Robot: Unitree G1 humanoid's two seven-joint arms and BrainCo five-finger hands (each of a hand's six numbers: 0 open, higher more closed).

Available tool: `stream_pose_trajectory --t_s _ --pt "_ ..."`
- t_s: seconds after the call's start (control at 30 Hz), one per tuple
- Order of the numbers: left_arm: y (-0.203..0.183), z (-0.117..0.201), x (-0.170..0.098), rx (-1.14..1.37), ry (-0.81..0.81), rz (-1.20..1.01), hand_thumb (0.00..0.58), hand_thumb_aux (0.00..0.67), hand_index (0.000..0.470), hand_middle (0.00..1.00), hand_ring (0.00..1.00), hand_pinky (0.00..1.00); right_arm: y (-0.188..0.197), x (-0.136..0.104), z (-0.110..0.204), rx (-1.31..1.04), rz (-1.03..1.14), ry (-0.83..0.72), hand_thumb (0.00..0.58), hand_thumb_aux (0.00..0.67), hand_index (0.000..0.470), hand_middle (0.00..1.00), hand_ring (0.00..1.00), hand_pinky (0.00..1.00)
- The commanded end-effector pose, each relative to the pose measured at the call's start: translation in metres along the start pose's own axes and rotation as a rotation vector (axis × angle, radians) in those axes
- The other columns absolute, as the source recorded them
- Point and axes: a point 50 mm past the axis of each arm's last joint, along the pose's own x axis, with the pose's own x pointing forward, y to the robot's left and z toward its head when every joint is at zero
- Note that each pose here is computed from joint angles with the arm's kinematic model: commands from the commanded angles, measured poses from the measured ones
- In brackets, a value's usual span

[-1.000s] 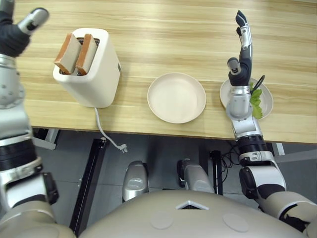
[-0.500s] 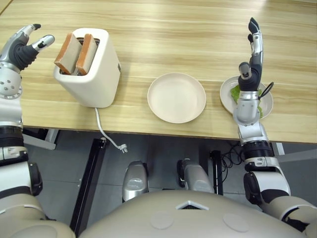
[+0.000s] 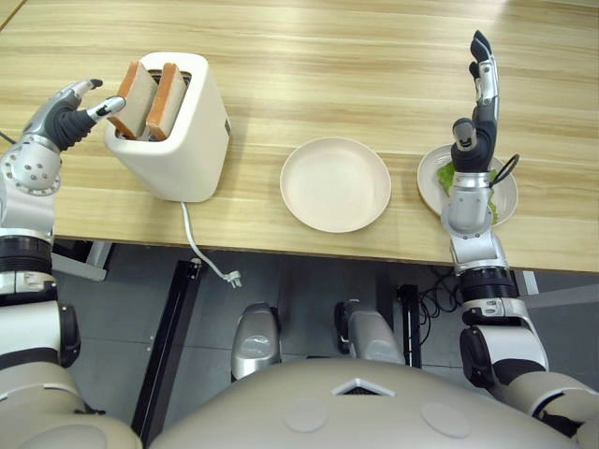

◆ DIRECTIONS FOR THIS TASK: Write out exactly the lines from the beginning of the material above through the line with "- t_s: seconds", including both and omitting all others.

◆ SOLUTION:
Robot: Unitree G1 humanoid's two seven-joint arms and BrainCo five-finger hands (each of a hand's six numbers: 0 open, higher more closed).

Available tool: `stream_pose_trajectory --t_s _ --pt "_ ..."`
- t_s: seconds after the call's start (control at 30 Hz), one per tuple

Work on the answer is now done.